Hi,

after all I'm quite pleased with trac 0.12 and I'm absolutely on your side when it comes to more frequent releases and your approach to planning 0.13.

I have four concerns/issues that I'd like to voice (even if you dismiss them in the end, I want to make sure that they don't go unnoticed):
1. Python 2.4 support. RHEL 5 ships 2.4 and is one of the major Linux
   distributions out there (especially for shared hosting). Currently I
   have problems installing 0.12 on some production servers as they are
   still running RHEL 4 (Python 2.3!) which will change in 2012.
   RHEL 5 will be supported until 2014 and I'd like to make a point of
   supporting it for a couple of years more.
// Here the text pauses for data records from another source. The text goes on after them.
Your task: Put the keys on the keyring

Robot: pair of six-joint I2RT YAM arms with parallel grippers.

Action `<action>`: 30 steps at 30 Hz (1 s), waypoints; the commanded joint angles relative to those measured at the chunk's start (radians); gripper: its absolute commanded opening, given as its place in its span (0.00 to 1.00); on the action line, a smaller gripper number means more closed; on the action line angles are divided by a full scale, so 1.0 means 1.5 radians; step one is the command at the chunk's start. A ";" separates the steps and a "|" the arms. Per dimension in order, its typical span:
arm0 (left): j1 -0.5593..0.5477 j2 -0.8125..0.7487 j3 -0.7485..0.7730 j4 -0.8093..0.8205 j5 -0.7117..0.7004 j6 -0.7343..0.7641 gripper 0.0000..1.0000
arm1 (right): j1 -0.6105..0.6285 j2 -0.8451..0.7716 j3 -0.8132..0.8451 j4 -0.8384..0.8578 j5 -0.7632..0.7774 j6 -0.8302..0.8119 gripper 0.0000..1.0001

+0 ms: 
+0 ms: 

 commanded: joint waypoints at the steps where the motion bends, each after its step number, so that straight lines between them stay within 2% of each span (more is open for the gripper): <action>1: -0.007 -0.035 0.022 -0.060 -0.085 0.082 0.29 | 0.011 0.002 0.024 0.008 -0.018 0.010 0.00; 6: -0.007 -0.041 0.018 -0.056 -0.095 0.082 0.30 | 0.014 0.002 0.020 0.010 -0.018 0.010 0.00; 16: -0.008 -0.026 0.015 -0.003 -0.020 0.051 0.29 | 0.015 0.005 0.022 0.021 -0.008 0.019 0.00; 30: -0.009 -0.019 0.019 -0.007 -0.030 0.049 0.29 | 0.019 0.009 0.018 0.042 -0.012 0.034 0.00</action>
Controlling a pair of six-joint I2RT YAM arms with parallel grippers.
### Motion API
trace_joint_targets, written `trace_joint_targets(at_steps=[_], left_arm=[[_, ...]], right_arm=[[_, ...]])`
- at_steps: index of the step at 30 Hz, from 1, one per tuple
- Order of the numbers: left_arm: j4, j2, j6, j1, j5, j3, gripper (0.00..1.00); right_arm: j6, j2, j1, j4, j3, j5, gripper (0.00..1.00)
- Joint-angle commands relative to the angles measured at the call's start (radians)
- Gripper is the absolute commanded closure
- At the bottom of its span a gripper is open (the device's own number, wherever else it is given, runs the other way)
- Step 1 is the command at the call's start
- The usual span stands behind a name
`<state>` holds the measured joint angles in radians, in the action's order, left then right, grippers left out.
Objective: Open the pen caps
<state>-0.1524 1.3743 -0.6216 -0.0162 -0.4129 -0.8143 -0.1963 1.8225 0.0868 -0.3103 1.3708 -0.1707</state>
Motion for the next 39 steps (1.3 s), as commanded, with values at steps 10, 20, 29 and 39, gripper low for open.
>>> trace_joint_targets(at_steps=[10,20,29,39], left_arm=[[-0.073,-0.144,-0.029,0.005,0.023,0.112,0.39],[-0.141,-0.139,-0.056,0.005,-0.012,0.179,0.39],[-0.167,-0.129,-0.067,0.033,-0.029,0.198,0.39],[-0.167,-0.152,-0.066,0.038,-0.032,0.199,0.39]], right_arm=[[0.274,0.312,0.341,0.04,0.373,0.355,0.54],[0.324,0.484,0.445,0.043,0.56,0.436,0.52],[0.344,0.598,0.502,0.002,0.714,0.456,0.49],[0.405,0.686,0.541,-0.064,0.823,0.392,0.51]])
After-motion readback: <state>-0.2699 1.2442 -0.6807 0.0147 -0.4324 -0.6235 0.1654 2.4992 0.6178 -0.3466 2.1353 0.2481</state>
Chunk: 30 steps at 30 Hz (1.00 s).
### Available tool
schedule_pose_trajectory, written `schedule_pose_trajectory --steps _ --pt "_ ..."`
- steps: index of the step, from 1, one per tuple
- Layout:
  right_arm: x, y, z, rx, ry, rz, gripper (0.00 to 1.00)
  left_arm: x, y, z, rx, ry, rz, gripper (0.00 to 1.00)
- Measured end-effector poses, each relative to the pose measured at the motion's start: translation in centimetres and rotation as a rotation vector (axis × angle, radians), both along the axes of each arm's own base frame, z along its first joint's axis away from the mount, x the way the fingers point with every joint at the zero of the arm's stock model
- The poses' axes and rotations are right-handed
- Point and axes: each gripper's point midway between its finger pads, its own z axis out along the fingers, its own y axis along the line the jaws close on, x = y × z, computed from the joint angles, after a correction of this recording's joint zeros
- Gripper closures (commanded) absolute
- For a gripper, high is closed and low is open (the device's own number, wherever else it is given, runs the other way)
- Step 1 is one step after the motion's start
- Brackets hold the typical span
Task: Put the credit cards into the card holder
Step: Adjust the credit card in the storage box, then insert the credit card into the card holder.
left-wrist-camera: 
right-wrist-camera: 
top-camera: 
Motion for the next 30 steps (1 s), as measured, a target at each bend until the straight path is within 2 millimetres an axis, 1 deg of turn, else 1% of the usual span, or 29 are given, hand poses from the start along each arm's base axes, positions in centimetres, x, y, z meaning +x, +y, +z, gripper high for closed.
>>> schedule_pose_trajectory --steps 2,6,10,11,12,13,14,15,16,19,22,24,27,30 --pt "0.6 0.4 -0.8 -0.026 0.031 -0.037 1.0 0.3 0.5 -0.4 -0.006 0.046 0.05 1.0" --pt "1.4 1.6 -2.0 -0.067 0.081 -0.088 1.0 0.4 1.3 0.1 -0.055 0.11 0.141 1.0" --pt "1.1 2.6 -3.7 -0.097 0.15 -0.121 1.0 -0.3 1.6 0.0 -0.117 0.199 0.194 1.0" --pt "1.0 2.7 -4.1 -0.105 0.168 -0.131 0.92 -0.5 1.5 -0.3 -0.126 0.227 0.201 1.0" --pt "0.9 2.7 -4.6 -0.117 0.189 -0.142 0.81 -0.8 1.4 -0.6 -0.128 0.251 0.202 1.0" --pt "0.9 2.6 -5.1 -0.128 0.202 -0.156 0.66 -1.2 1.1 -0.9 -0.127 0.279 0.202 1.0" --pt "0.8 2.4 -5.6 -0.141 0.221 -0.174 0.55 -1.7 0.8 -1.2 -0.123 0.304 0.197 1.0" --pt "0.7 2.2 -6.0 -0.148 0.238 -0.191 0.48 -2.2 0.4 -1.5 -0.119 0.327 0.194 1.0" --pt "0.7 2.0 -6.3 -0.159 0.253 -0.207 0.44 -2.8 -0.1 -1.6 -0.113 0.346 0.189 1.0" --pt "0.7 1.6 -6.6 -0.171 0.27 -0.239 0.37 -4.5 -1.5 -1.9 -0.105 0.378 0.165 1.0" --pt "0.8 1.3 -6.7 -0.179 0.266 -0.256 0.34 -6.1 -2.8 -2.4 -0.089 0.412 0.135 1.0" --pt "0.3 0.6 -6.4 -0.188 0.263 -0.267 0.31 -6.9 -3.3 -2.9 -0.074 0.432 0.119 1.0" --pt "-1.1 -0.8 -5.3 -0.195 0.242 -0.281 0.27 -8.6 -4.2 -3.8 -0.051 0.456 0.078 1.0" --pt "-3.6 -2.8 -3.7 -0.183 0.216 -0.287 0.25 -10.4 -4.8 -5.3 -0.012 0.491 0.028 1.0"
2. Completely denormalized databases: I don't know if
   http://trac.edgewall.org/wiki/GenericTrac is a precondition to multi-
   project support and the current state but I have to say that I
   really feel that SQLAlchemy could help with a couple of issues and I
   think that going completely denormalized contradicts my gut feel of
   a good architecture.

3. Long-term support for certain releases.
   Currently Fedora EPEL 4/5 (RHEL 5) are shipping trac 0.10, Fedora
   EPEL 6 (RHEL 6) will ship 0.11 because of Genshi 0.5. There is
   interest from the Fedora/Red Hat side to fix security issues in
   these versions. Can you think of a process of doing so?
   My main point is that I want to avoid having a couple of custom
   patches that every distribution need to maintain themself. I'd like
   to gather at least all produced patches in one place (even if they
   don't fix all issues). From experience the best place for this is
   upstream svn.

4. Evolution of the ticket system.
   Of course I'm biased here but I really like to see some evolution in
   trac's ticketing capabilities. So far I did not attempt any action
   to improve the situation as I was under the impression that my
   patches would be rejected anyway. Major topics for me:
   1. Ticket linking (think 'duplicate of'), possible with semantics
      defined by additional plugins.
   2. Different fields by type (e.g. an enhancement has no 'version'
      field. Further steps could be also different field contents by
      condition 'X' (e.g. 'Project A' has different components than
      'Project B')
   3. Fine-grained security: Enable policies to hide certain elements
      (e.g. some milestone values) for some users (e.g. an anonymous
      user can not plan something for 'next-minor-0.12.x').
   So my main question here is if you would include patches that enable
   some of these features (even if it is just the infrastructure so
   that a plugin can do this without horrible monkey-patching)?

fs

PS: @all - please minimize quotes in your replies.